◆ WORK ITEM
Look below and pull out each line with the word "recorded".

◆ DATA EXTRACT
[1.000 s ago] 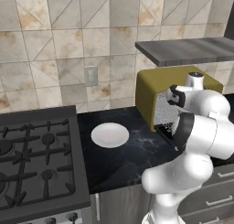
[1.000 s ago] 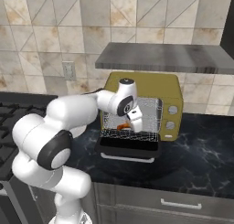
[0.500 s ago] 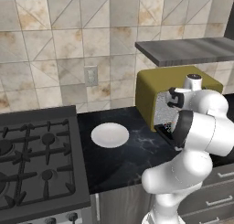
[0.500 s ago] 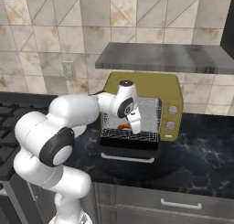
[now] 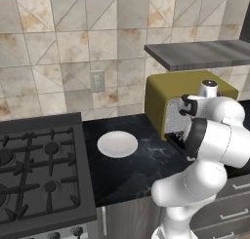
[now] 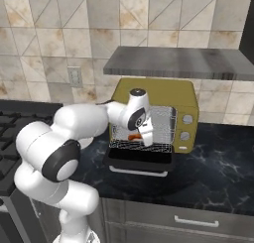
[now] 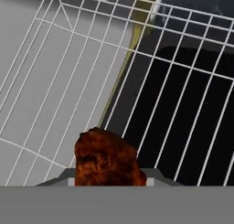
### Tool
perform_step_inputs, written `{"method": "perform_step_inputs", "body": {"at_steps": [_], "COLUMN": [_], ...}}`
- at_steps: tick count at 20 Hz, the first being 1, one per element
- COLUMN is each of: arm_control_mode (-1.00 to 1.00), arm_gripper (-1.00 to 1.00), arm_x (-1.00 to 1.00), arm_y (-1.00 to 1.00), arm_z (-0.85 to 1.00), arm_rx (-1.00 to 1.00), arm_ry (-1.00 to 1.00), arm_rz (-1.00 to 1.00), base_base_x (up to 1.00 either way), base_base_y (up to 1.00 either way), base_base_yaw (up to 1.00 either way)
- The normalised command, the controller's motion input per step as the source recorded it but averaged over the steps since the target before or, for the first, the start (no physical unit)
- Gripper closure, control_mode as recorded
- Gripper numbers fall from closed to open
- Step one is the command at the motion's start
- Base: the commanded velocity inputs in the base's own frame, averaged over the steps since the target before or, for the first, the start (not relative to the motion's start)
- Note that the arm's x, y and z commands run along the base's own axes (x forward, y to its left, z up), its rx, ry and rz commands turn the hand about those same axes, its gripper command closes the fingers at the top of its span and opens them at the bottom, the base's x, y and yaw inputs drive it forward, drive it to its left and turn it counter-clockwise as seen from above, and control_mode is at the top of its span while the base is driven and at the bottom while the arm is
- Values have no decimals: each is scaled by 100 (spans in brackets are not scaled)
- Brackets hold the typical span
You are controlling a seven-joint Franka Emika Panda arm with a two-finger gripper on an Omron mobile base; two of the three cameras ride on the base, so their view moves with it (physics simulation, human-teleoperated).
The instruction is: Open the toaster oven door. Place the hotdog bun on the top rack in the toaster oven and place the chicken drumstick on the bottom rack.
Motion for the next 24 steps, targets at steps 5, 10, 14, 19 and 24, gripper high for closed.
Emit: {"method": "perform_step_inputs", "body": {"at_steps": [5, 10, 14, 19, 24], "arm_control_mode": [-100, -100, -100, -100, -100], "arm_gripper": [100, 100, 100, 100, 100], "arm_x": [0, -17, -8, 0, 0], "arm_y": [-34, -33, -23, -6, 0], "arm_z": [-8, -2, 0, 0, 0], "arm_rx": [15, 16, 15, 11, 9], "arm_ry": [0, 0, 0, -2, -5], "arm_rz": [0, -2, -9, -13, -14], "base_base_x": [0, 0, 0, 0, 0], "base_base_y": [0, 0, 0, 0, 0], "base_base_yaw": [0, 0, 0, 0, 0]}}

◆ COMPLETED TASK
- The normalised command, the controller's motion input per step as the source recorded it but averaged over the steps since the target before or, for the first, the start (no physical unit)
- Gripper closure, control_mode as recorded

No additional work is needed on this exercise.